EXERCISE AIM: Print all the data below exactly, without images.
-- RECORDS PROVIDED follows --
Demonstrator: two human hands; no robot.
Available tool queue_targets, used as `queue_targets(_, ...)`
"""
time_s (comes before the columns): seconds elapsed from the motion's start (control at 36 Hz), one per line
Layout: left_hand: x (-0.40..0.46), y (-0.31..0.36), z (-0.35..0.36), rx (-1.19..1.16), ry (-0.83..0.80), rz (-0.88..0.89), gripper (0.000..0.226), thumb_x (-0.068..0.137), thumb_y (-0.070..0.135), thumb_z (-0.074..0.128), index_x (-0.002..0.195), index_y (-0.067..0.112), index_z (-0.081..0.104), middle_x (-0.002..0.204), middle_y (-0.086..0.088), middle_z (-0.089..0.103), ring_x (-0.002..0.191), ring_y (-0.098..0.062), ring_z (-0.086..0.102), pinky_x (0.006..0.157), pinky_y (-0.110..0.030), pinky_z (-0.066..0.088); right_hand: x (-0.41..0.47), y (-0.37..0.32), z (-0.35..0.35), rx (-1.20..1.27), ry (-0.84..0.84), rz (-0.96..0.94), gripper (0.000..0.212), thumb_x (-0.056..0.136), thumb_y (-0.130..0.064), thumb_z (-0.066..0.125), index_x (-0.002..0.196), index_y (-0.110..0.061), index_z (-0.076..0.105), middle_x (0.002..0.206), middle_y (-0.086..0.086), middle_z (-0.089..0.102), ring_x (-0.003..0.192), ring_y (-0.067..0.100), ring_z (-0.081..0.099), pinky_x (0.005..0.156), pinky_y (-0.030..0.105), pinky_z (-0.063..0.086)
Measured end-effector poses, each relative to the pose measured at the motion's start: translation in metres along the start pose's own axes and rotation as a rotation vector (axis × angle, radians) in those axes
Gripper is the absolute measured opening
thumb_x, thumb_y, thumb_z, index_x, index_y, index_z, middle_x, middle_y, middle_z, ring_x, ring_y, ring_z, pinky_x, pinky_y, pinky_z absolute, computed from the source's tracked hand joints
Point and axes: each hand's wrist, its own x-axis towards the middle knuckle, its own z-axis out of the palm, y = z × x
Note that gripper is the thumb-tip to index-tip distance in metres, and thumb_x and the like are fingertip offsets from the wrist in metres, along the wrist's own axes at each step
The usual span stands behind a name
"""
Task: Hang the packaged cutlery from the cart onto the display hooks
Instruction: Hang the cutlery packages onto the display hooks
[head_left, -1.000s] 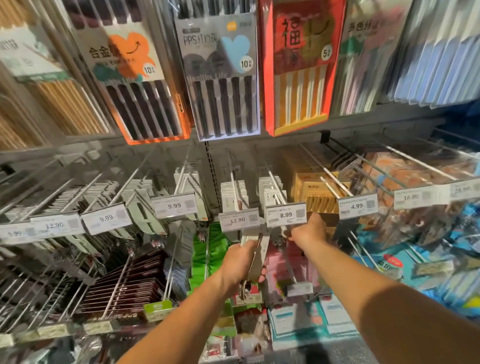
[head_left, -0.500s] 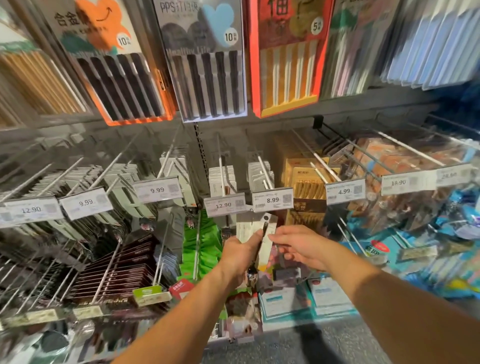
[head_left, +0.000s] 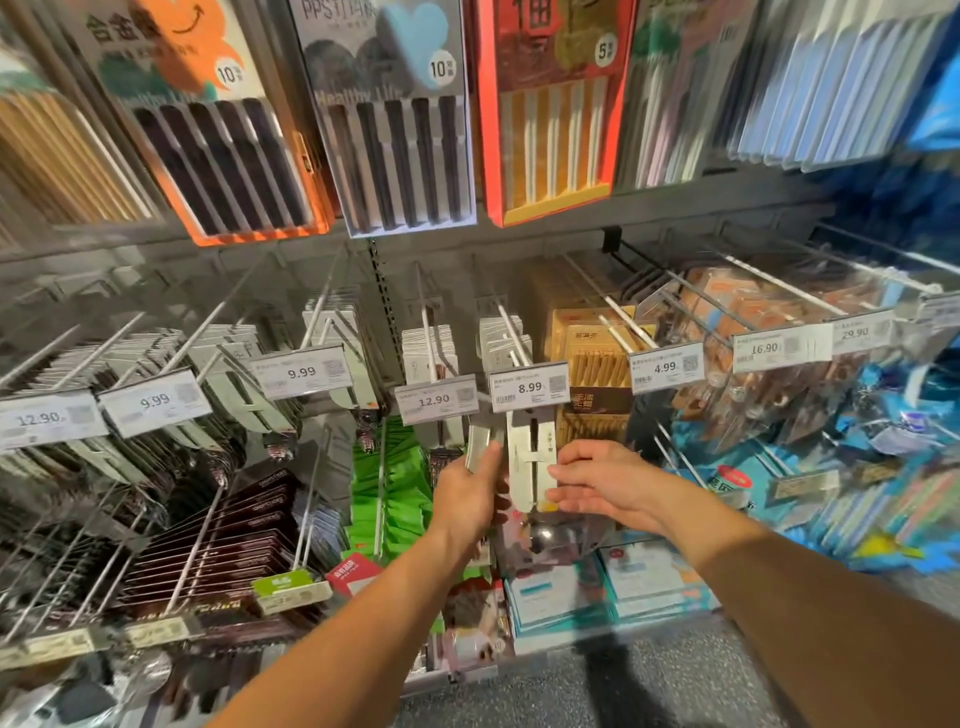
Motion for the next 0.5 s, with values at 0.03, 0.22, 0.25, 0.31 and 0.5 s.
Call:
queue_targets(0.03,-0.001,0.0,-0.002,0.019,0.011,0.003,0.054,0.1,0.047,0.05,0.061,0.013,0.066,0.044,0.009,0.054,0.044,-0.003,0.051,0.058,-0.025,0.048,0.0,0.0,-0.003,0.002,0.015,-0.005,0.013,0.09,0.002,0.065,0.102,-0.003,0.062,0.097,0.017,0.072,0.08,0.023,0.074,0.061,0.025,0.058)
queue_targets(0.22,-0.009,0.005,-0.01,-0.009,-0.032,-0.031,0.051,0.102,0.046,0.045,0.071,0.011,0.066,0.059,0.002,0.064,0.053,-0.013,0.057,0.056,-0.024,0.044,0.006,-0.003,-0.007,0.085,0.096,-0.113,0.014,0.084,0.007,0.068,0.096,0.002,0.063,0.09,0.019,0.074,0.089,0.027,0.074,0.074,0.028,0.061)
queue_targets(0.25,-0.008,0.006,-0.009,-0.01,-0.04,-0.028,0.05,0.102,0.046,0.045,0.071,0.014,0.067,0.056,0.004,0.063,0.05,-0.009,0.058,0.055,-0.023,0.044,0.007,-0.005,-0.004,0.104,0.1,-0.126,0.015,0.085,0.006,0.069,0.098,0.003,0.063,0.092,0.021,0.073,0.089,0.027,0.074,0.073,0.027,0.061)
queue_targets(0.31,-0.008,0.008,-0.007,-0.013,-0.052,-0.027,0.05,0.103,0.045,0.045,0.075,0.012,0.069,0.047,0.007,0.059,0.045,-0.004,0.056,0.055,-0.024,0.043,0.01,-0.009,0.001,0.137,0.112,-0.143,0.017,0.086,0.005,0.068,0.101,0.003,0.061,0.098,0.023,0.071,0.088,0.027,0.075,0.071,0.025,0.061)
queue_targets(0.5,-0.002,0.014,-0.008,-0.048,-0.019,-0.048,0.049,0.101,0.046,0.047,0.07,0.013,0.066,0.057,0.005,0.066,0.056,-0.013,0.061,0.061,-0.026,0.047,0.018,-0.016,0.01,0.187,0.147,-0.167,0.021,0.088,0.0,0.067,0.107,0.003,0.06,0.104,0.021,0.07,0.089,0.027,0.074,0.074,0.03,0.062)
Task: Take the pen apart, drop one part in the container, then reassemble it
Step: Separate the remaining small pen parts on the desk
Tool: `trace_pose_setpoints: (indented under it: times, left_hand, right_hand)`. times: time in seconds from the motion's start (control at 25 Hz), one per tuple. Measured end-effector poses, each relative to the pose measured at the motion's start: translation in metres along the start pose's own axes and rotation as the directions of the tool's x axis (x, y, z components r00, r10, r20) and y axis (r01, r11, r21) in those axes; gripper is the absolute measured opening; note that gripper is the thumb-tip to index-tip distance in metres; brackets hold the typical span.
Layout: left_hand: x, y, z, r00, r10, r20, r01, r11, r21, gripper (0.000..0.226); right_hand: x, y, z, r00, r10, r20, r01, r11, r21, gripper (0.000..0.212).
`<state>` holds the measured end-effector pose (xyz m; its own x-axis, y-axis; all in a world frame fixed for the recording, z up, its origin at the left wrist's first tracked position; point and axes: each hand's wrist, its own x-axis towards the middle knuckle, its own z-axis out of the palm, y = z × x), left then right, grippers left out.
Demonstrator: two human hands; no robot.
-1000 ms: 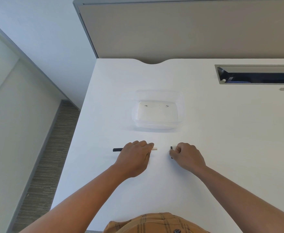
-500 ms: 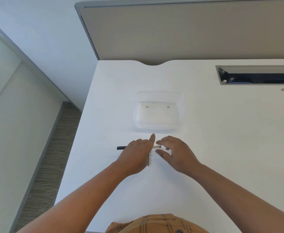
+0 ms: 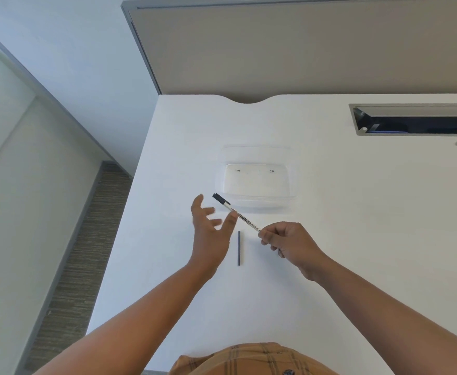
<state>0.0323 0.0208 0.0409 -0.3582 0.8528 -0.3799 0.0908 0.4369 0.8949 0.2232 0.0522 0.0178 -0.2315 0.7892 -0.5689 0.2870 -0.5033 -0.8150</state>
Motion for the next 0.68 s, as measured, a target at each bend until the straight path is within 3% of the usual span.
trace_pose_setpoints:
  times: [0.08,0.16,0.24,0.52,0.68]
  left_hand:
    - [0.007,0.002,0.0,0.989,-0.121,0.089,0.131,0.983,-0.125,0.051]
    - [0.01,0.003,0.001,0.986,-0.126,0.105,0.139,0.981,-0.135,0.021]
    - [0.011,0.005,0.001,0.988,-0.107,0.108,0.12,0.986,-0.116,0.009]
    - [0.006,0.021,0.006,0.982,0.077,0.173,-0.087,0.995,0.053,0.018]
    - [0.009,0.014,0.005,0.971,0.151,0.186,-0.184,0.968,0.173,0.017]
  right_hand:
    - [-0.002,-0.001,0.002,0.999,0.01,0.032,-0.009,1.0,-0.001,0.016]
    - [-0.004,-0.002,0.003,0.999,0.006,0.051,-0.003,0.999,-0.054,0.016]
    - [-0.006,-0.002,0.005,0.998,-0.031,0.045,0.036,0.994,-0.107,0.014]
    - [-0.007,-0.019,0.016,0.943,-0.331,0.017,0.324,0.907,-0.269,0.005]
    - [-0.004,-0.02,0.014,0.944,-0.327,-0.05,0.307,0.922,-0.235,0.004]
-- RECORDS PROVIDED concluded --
COMPLETED TASK:
Demonstrator: two human hands; no robot.
Available tool queue_targets, used as `queue_targets(_, ...)`
"""
time_s (comes before the columns): seconds elapsed from the motion's start (control at 36 Hz), one per line
Layout: left_hand: x (-0.40..0.46), y (-0.31..0.36), z (-0.35..0.36), rx (-1.19..1.16), ry (-0.83..0.80), rz (-0.88..0.89), gripper (0.000..0.226), thumb_x (-0.068..0.137), thumb_y (-0.070..0.135), thumb_z (-0.074..0.128), index_x (-0.002..0.195), index_y (-0.067..0.112), index_z (-0.081..0.104), middle_x (-0.002..0.204), middle_y (-0.086..0.088), middle_z (-0.089..0.103), ring_x (-0.002..0.191), ring_y (-0.098..0.062), ring_z (-0.086..0.102), pinky_x (0.006..0.157), pinky_y (-0.110..0.030), pinky_z (-0.066..0.088); right_hand: x (-0.41..0.47), y (-0.37..0.32), z (-0.35..0.35), rx (-1.20..1.27), ry (-0.84..0.84), rz (-0.96..0.94), gripper (0.000..0.212), thumb_x (-0.056..0.136), thumb_y (-0.130..0.064), thumb_z (-0.066..0.125), index_x (-0.002..0.196), index_y (-0.110..0.061), index_z (-0.076..0.105), middle_x (0.002..0.206), middle_y (-0.086..0.086), middle_z (-0.089..0.102), ring_x (-0.003..0.192), ring_y (-0.067..0.100), ring_z (-0.081..0.099), pinky_x (0.005..0.156), pinky_y (-0.030..0.105), pinky_z (-0.063..0.086)
Measured end-effector poses, each relative to the pose measured at the motion's start: translation in metres along the start pose's own axes and rotation as a rotation vector (axis × angle, radians) in those axes
Gripper is the absolute measured opening
thumb_x, thumb_y, thumb_z, index_x, index_y, index_z, middle_x, middle_y, middle_z, ring_x, ring_y, ring_z, pinky_x, pinky_y, pinky_z absolute, computed from the source's tracked hand joints
Point and axes: each hand's wrist, its own x-axis towards the middle knuckle, its own z-axis out of the palm, y = z × x
Note that gripper is the thumb-tip to index-tip distance in metres, and thumb_x and the like are fingertip offsets from the wrist in metres, along the wrist's own axes at each step
The usual span stands behind a name
"""
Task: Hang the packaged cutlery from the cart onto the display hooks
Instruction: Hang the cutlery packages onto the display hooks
[head_left, -1.000s] 
[head_left, -0.500s] 
[head_left, +0.000s] 
Motion for the next 0.5 s, with values at 0.03, 0.22, 0.25, 0.31 and 0.5 s.
Call:
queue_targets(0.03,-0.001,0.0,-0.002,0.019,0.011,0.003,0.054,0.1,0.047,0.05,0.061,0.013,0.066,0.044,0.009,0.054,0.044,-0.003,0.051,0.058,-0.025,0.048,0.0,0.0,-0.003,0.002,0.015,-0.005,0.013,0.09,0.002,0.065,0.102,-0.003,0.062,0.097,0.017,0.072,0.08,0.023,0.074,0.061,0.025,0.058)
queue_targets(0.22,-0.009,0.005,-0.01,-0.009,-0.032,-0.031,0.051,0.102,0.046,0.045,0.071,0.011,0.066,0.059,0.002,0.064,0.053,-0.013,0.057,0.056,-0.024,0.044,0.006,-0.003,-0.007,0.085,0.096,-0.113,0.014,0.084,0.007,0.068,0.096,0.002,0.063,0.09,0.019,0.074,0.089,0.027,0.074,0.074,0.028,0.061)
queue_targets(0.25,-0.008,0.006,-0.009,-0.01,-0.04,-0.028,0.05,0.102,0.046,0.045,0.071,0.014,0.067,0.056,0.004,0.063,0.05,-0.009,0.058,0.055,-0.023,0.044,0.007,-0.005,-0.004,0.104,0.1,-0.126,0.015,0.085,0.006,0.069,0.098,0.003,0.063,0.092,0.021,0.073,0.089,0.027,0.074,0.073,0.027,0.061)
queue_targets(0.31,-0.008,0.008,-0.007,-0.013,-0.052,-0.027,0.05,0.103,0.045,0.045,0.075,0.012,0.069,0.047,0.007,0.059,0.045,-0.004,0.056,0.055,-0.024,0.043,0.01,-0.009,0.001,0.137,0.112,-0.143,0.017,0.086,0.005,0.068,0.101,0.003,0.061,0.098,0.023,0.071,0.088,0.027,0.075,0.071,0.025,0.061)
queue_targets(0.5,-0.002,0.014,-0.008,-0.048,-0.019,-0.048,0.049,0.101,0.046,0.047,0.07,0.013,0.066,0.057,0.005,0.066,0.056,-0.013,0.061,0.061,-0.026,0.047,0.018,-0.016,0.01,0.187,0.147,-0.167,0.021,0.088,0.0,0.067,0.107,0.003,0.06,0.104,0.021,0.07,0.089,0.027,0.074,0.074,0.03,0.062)
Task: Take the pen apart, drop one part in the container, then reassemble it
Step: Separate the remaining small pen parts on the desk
Tool: `trace_pose_setpoints: (indented under it: times, left_hand, right_hand)`. times: time in seconds from the motion's start (control at 25 Hz), one per tuple. Measured end-effector poses, each relative to the pose measured at the motion's start: translation in metres along the start pose's own axes and rotation as the directions of the tool's x axis (x, y, z components r00, r10, r20) and y axis (r01, r11, r21) in those axes; gripper is the absolute measured opening; note that gripper is the thumb-tip to index-tip distance in metres; brackets hold the typical span.
Layout: left_hand: x, y, z, r00, r10, r20, r01, r11, r21, gripper (0.000..0.226); right_hand: x, y, z, r00, r10, r20, r01, r11, r21, gripper (0.000..0.212).
`<state>` holds the measured end-effector pose (xyz m; its own x-axis, y-axis; all in a world frame fixed for the recording, z up, its origin at the left wrist's first tracked position; point and axes: each hand's wrist, its own x-axis towards the middle knuckle, its own z-axis out of the palm, y = z × x), left then right, grippers left out.
Demonstrator: two human hands; no robot.
-1000 ms: 
-500 ms: 
+0 ms: 
<state>0.0323 0.0208 0.0409 -0.3582 0.8528 -0.3799 0.0908 0.4369 0.8949 0.2232 0.0522 0.0178 -0.2315 0.7892 -0.5689 0.2870 -0.5033 -0.8150</state>
Motion for the next 0.68 s, as measured, a target at each bend until the straight path is within 3% of the usual span.
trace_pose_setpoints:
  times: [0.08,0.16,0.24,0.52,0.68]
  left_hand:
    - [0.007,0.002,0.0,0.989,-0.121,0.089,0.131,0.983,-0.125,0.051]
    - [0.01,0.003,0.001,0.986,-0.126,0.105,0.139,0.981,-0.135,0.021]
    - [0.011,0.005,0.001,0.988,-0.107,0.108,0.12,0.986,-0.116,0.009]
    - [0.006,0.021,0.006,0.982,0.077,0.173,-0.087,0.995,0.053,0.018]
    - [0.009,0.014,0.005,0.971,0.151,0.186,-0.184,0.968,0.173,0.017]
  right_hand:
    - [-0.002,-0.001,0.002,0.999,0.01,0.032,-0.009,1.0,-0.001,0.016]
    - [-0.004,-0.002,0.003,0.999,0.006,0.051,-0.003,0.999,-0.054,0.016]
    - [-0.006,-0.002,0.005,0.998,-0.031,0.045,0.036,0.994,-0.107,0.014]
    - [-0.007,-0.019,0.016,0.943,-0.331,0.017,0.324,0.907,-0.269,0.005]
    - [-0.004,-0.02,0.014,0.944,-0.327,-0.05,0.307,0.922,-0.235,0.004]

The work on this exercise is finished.